15. A computer system comprising a processor and a non-transitory computer-readable medium having stored thereon instructions configured to, when executed by one or more computing devices of a computer system, cause the computer system to perform operations comprising:
receiving user input provided by a user via a user interface presented at a client computing device;
obtaining contextual information for the user input text;
transmitting the user input and the contextual information for the user input text to a large language model (LLM);
requesting the LLM to provide a confirmation that the user input relates to one or more beauty topics;
receiving the confirmation that the user input relates to the one or more beauty topics from the LLM;
based on the confirmation, requesting the LLM to provide a response to the user input to be presented to a user, wherein the response relates to the one or more beauty topics and is based at least in part on the user input and the contextual information;
receiving the response from the LLM; and
causing the response to be presented to the user via the user interface.
16. The computer system of claim 15, wherein requesting the LLM to provide a confirmation that the user input relates to one or more beauty topics comprises:
requesting the LLM to provide a first classification of the user input;
receiving the first classification of the user input from the LLM, wherein the first classification indicates that the user input relates to the one or more beauty topics; and
responsive to the first classification indicating that the user input relates to the one or more beauty topics, requesting the LLM to provide a second classification of the user input that further defines the one or more beauty topics,
wherein the confirmation comprises the first classification and the second classification.

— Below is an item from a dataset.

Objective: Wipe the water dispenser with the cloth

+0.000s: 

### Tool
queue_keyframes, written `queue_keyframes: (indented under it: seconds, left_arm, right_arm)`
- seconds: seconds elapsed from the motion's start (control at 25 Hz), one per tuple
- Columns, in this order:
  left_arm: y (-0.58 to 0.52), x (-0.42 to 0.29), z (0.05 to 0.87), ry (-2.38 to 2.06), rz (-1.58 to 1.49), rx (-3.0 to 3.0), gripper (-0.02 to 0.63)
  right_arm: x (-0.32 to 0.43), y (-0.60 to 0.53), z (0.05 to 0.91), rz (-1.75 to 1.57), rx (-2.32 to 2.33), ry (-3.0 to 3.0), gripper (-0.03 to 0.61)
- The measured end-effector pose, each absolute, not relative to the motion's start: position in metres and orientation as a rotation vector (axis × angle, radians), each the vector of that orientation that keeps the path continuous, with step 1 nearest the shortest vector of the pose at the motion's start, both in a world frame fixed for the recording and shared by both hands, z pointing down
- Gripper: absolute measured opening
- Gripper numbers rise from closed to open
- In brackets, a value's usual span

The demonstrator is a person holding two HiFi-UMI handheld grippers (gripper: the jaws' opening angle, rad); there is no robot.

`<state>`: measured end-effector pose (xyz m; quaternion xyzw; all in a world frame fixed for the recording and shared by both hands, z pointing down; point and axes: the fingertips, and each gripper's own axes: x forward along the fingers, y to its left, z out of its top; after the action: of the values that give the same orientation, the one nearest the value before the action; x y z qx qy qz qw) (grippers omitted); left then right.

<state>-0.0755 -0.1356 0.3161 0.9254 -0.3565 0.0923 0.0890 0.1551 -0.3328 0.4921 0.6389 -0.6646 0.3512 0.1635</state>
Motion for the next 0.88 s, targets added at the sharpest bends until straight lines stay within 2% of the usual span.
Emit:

17. The computer system of claim 15, the operations further comprising:
requesting the LLM to provide a summary of the user input;
receiving the summary of the user input from the LLM;
generating a vector representation of the user input;
comparing the vector representation of the user input with other vector representations in a vector database; and
identifying a near-neighbor match for the vector representation of the user input among the other representations in the vector database.
18. The computer system of claim 15, wherein the user interface comprises a chat interface, and wherein the response comprises text presented to the user in the chat interface.
19. The computer system of claim 15, wherein the client computing device comprises a camera, wherein the user interface comprises a skin analysis request user interface element, the operations further comprising:
receiving an indication of activation of the skin analysis request user interface element; and
responsive to the indication of activation of the skin analysis request user interface element:
causing the client computing device to request activation of the camera to capture one or more digital images;
receiving the one or more captured digital images; and
generating a digital model of the face of the user based at least in part on the one or more captured digital images; and
requesting the LLM to generate a product recommendation or a care routine recommendation based at least in part on the digital model of the face.
20. The computer system of claim 15, wherein the user interface is configured to present a product information user interface element and a content selection user interface element, the operations further comprising:
requesting the LLM to generate one or more product recommendations;
receiving the one or more product recommendations from the LLM;
causing the client computing device to present the one or more product recommendations to the user via the product information user interface element;
requesting the LLM to generate one or more content recommendations;
receiving the one or more content recommendations from the LLM; and
causing the client computing device to present the one or more content recommendations to the user via the content selection user interface element.